PROBLEM REQUIREMENTS:
From the data below, copy out every line in which the word "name" occurs.

TASK DATA:

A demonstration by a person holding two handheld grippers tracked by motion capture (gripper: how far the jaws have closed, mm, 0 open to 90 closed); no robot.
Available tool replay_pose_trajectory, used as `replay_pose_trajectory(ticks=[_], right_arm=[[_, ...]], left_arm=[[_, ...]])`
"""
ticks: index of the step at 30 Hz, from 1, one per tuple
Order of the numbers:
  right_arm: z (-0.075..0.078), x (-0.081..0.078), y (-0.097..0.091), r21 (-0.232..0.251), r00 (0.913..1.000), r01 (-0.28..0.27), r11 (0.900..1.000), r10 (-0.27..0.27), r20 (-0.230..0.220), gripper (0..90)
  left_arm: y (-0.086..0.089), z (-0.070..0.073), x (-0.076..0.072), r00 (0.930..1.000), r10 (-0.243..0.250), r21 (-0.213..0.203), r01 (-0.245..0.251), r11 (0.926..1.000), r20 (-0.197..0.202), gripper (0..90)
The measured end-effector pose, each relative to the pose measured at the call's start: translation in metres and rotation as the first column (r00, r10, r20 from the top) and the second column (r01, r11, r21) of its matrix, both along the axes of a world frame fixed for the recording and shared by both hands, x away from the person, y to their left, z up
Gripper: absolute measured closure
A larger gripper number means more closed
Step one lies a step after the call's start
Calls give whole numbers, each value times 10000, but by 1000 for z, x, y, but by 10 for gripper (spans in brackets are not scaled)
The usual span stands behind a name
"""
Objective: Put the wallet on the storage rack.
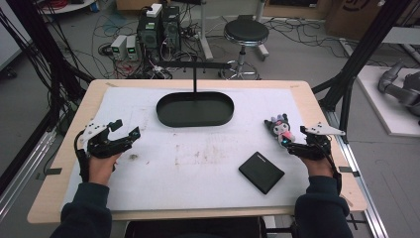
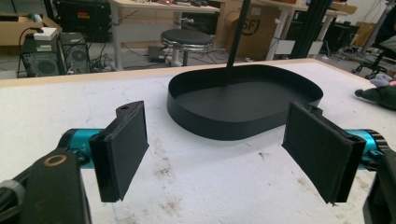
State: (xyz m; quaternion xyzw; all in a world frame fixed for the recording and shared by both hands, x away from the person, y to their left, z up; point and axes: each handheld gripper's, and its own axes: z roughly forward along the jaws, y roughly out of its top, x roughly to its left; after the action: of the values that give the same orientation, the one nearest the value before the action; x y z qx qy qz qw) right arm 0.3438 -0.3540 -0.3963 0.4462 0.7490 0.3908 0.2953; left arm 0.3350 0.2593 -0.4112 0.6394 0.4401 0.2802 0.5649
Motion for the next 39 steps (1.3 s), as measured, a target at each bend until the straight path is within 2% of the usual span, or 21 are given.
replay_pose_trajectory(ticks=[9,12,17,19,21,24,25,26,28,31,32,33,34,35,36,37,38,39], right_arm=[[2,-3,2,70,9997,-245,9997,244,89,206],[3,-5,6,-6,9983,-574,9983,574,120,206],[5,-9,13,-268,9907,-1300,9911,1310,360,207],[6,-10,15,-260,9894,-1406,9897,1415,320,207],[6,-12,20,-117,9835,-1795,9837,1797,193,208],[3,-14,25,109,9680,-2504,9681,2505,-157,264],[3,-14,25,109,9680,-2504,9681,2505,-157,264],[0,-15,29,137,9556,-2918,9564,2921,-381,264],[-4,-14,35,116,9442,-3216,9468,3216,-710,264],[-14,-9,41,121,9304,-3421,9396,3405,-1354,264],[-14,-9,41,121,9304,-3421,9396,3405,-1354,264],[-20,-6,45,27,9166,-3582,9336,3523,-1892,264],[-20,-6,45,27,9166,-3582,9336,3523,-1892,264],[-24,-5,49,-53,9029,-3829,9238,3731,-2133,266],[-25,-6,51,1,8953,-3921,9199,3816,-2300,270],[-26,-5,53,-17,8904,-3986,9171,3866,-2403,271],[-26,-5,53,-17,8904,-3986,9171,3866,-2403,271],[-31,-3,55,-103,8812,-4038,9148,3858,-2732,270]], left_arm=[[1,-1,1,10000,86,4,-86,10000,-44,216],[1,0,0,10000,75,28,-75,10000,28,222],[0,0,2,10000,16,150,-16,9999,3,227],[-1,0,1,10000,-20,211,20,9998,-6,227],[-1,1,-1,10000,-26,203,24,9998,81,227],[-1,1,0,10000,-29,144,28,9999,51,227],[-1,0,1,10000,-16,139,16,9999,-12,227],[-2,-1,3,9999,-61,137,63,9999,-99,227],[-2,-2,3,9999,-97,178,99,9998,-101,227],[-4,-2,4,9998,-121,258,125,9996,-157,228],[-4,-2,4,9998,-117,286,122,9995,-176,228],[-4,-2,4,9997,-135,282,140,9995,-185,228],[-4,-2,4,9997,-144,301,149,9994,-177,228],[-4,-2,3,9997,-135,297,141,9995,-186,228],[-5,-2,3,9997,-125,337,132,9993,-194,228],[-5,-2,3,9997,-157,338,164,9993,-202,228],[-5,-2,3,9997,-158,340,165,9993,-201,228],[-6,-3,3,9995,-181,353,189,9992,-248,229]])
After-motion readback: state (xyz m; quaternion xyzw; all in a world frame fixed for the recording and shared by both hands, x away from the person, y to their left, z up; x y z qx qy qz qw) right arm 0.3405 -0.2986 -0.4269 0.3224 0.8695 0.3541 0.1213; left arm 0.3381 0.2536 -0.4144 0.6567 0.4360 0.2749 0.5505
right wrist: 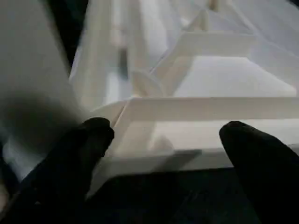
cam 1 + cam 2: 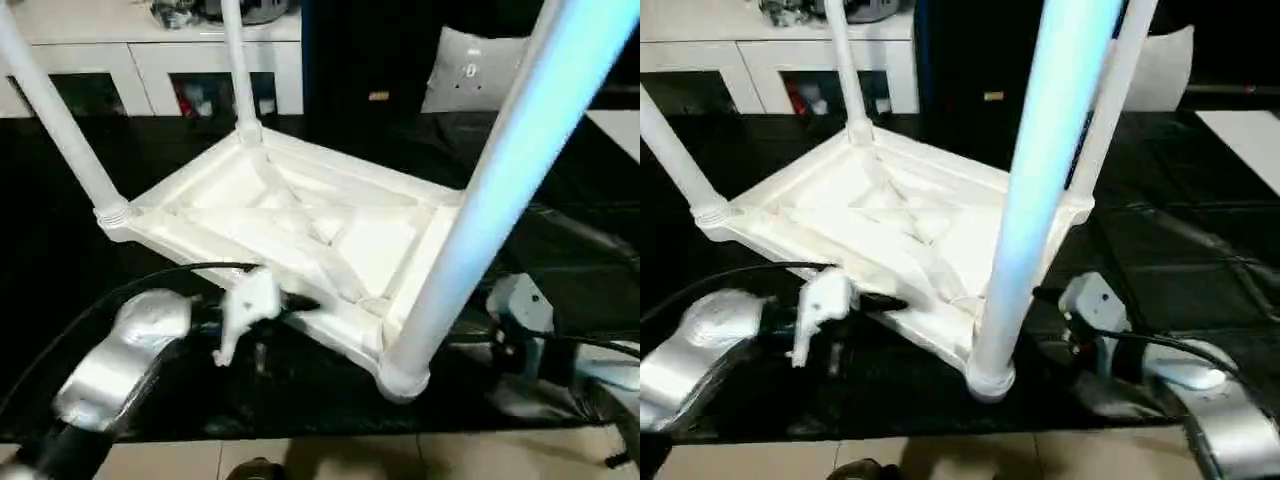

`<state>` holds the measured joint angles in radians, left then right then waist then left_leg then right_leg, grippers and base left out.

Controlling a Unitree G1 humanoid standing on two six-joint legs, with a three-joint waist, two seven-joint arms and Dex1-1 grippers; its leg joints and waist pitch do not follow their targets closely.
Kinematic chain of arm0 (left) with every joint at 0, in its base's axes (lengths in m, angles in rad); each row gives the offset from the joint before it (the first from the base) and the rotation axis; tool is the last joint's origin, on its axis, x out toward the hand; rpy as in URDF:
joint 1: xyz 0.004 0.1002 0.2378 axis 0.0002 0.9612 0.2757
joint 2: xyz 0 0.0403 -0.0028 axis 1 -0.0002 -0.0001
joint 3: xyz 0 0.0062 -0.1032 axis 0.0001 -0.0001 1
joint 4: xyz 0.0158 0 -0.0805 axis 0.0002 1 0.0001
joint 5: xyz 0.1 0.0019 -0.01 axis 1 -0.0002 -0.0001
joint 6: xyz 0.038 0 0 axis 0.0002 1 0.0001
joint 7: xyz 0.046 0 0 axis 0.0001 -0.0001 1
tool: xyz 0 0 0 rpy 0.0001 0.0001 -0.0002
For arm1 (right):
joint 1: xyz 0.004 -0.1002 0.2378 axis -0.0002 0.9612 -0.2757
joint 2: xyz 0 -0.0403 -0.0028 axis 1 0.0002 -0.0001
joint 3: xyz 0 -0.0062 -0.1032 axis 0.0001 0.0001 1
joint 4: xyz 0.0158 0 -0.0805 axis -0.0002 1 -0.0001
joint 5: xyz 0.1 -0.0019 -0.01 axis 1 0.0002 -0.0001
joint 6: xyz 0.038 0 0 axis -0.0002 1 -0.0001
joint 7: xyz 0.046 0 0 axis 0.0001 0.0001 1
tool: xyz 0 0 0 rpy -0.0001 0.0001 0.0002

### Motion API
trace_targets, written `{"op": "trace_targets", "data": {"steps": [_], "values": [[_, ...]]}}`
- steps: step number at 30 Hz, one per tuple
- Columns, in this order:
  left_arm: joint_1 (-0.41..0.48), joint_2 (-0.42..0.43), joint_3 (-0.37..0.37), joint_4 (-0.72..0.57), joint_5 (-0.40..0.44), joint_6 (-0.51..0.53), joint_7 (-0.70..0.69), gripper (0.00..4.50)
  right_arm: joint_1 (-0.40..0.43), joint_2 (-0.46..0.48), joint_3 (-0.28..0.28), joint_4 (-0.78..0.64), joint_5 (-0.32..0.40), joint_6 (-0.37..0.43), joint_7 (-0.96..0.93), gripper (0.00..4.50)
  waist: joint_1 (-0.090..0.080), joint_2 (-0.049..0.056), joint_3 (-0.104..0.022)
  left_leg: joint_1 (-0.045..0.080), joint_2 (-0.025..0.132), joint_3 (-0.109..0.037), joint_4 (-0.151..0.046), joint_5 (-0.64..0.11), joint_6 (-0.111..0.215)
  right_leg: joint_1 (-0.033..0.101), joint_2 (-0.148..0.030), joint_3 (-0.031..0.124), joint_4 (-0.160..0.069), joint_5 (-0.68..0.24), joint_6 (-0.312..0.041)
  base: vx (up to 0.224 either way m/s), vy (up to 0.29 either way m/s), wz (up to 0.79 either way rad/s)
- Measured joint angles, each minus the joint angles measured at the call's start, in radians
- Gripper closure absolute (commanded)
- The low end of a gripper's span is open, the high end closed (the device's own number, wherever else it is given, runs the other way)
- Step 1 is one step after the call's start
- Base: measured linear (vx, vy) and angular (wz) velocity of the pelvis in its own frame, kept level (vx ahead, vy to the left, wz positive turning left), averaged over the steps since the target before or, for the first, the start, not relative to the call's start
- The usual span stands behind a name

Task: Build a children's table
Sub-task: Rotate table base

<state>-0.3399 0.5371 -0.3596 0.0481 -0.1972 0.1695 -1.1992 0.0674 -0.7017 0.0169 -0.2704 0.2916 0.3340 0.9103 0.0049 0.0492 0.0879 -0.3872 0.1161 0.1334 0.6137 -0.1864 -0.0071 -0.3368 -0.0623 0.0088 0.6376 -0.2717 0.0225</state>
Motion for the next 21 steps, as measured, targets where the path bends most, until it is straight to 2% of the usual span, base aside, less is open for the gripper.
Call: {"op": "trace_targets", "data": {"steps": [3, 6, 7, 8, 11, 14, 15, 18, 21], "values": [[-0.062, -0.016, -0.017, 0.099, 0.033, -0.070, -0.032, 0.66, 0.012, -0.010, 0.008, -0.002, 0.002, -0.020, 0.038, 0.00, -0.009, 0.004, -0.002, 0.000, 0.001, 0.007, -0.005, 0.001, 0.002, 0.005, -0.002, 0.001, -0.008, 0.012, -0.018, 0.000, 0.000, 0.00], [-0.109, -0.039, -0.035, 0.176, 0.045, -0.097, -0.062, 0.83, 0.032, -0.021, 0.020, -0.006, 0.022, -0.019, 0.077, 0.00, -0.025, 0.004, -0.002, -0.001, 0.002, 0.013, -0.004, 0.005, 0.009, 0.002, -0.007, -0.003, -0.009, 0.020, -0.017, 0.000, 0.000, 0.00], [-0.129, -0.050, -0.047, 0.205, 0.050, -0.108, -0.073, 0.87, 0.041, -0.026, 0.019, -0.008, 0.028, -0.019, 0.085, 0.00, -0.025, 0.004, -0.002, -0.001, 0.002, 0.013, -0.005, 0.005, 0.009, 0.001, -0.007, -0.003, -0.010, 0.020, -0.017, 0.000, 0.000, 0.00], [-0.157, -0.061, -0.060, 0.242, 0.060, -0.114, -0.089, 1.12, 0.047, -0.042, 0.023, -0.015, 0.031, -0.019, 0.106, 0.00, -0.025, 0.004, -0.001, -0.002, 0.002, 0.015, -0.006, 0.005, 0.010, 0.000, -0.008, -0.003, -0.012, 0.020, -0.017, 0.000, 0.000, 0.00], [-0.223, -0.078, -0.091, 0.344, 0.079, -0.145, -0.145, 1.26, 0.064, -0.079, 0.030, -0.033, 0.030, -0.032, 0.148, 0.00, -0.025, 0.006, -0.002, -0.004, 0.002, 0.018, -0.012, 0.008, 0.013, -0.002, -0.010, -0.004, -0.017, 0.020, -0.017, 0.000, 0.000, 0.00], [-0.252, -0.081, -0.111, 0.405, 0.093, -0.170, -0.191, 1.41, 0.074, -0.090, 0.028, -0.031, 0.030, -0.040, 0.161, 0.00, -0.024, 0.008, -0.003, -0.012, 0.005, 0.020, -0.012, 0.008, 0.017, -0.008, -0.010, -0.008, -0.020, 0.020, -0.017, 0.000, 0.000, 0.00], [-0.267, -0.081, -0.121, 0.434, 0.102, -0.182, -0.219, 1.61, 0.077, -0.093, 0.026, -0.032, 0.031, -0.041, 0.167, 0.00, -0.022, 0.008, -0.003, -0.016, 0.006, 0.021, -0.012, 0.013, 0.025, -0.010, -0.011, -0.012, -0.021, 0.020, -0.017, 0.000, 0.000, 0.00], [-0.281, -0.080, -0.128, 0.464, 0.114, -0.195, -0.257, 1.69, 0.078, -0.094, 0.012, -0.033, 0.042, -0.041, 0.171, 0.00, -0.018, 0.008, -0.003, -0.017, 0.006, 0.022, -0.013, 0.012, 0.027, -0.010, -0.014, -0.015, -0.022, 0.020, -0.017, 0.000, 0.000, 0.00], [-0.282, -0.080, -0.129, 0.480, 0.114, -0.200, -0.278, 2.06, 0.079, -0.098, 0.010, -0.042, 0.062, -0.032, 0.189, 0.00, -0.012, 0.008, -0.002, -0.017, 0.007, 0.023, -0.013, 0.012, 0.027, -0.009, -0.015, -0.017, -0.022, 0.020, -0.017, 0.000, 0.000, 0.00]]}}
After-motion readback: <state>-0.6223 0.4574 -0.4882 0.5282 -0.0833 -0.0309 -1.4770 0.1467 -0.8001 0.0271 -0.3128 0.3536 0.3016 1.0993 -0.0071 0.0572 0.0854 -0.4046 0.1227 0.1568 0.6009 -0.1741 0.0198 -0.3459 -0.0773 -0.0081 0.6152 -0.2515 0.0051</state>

EXPECTED OUTPUT:
The usual span stands behind a name
- The usual span stands behind a name

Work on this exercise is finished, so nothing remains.